One structure that is very interesting but usually really missing from many general neuroscience texts and courses is superior colliculus. You talked about it already while dissecting the sheep’s brain, but I think it deserves more 🙂
It is suprisingly complex for such an ancient part, what other structure beside cerebral cortex has layered design?
It is an orienting superhub, and it’s been around before mammals, so before cortical vision apparently? It still gets a very substantial chunk of the optic tract, bypassing thalamus LGN (this is a factoid that is surprising to many)
There is a theory that it is colliculus that mediates the peculiar unconscious ‘vision’ in people with bilateral visual cortex lesions called ‘blindsight’.

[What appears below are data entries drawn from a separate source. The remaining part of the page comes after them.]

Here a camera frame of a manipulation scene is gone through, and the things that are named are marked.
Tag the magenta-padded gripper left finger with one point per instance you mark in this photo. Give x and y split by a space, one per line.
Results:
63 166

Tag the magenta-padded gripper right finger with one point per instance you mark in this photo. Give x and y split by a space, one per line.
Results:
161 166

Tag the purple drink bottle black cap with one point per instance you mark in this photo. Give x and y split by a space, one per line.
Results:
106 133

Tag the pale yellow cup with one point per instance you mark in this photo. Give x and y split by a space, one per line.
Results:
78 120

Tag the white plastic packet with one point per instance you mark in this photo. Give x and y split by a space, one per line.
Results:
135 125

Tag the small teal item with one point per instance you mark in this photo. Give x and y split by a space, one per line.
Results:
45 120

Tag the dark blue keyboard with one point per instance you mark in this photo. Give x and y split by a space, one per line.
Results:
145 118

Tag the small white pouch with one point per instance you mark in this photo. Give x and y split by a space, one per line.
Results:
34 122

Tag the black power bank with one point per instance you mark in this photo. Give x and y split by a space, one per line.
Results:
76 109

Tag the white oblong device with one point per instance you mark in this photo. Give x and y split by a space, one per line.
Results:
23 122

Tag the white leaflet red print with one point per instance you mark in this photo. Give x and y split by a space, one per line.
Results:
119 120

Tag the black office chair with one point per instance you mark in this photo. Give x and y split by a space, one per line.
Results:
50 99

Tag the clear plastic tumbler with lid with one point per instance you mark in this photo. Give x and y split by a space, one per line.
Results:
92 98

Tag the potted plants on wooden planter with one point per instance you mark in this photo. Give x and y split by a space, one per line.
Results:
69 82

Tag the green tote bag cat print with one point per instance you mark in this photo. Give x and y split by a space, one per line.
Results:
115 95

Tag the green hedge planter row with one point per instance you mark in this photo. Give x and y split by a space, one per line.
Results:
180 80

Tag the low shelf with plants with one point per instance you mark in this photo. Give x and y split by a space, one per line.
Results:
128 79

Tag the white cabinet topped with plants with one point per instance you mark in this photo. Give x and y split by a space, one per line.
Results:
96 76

There is even a scientist, Bjorn Merker, who argues for consciousness, at least some very basic level of consciousness, being based on superior colliculus (it is the reason why I am writing this in response to the claustrum-hunting post 🙂
And I still don’t really understand why it is so big in sheep…
It’d be wonderful if you touch this subject again sometimes… and once again thanks a huge lot for your enthusiastic, enlightening and very interesting blog and looking forward to your MOOC. You’re making neuroscience contagious:)
LikeLike
Dear Viktor,
Sorry for the very late reply to your interesting comment. I agree with you that the SC is fairly spectacular. I was just thinking about the SC because I was looking at a book of fish brains. [This was motivated by my flounder encounter….] What I realized is that there is from back to front, as you look down on the ye olde average fish brain, medulla, cerebellum (overlying and completely obscuring pons), SUPERIOR COLLICULUS, and then olfactory bulbs. The latter are essentially the only visible (from the top) telencephalic derivatives. I could not see thalamus from this view. What this has led me to think about is that the sheep is not weird with its large SC. We are weird with our small SC. I am going to think more on this and explore further but that is where I am right now.
I will leave consciousness to you.
P
LikeLike
Great video. Thanks for the detailed analysis of the horizontally sectioned brain. Has there been any more development in understanding the functions of the claustrum?